#### What you have to do:
How many lines in the material below include the word "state"? Give only the number.

========================================================================

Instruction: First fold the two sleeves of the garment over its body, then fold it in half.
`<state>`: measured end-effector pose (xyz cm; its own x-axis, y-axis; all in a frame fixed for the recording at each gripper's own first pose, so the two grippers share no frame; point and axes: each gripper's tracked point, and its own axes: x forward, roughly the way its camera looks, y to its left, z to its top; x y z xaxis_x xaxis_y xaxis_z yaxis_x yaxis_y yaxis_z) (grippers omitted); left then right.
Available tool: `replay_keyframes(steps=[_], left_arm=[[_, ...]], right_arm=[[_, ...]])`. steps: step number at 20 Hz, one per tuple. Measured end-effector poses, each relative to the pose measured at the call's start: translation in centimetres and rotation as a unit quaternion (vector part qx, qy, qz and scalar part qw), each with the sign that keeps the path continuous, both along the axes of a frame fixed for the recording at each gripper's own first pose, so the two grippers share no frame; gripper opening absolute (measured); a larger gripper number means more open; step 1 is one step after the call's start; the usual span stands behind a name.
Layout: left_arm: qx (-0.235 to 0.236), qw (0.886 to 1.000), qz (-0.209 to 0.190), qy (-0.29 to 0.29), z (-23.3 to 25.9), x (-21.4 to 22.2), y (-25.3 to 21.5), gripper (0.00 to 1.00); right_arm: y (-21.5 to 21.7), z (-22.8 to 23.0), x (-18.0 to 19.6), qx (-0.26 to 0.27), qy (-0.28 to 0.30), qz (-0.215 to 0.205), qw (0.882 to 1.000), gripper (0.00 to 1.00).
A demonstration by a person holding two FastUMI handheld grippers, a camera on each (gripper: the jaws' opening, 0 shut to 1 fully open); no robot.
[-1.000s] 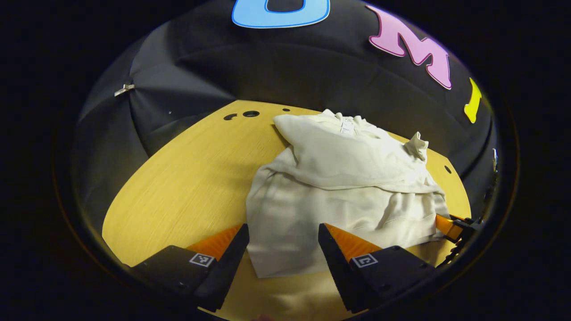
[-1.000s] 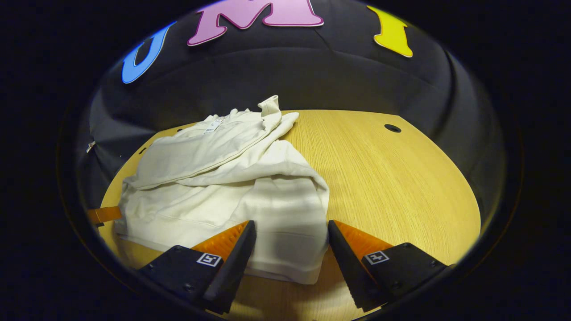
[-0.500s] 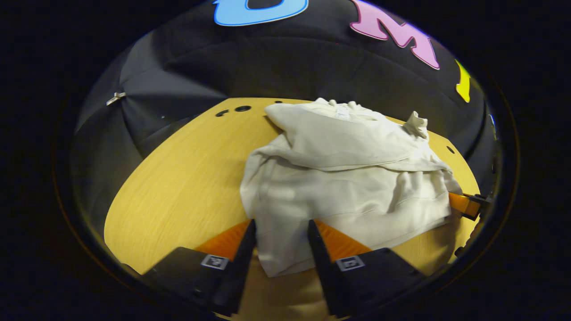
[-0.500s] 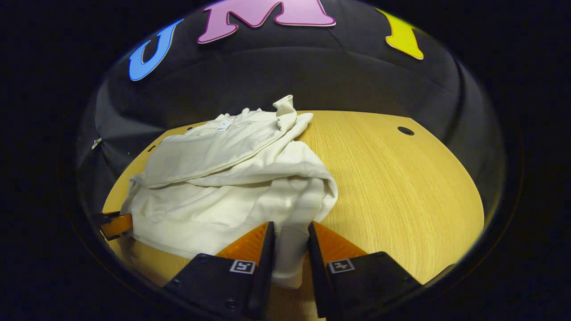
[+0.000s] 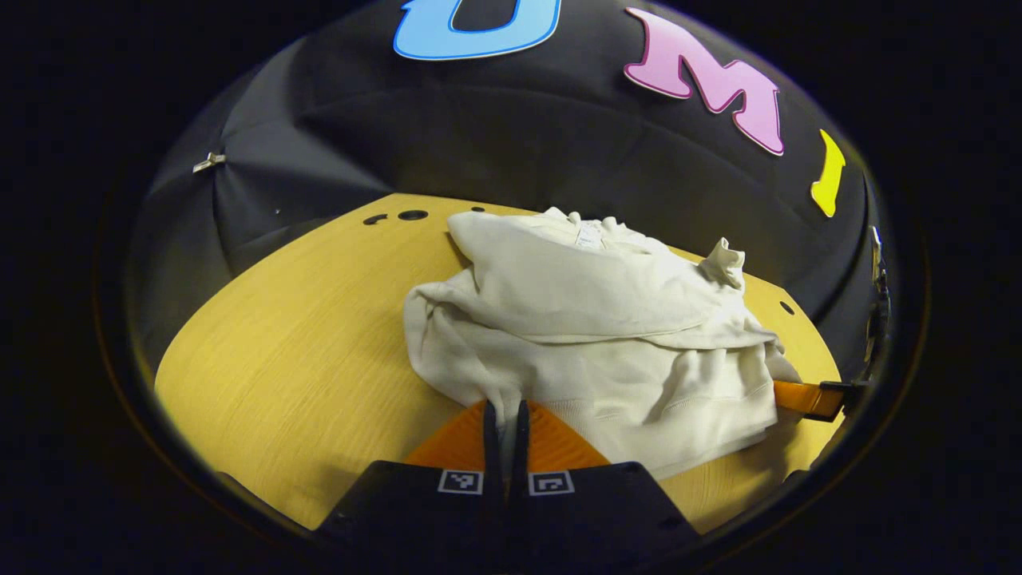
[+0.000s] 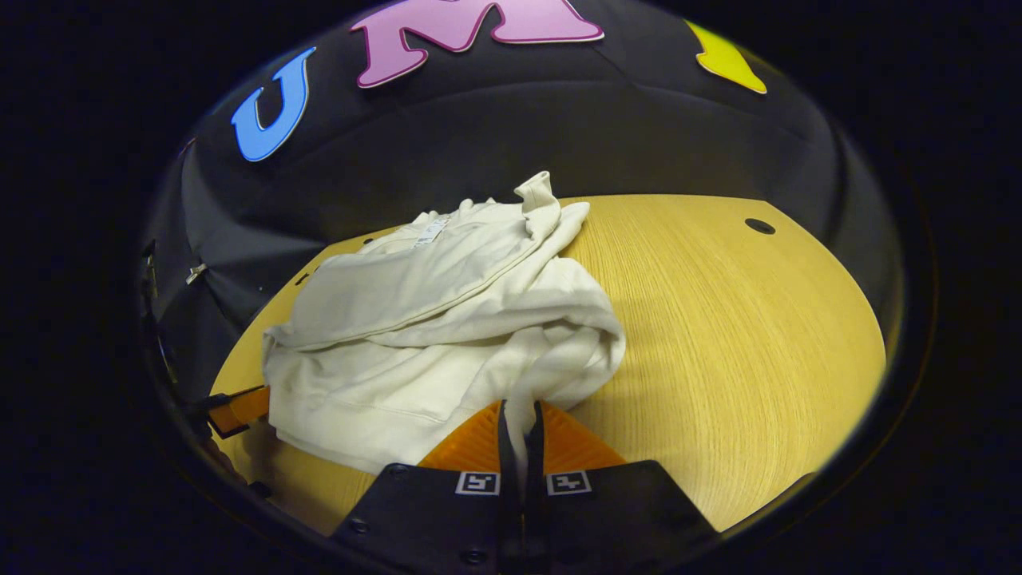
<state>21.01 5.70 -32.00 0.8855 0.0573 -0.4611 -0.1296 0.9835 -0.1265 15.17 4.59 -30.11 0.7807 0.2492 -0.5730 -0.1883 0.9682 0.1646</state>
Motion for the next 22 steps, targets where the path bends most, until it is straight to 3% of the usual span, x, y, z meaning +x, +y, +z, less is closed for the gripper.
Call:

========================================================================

#### Output of the exercise:
2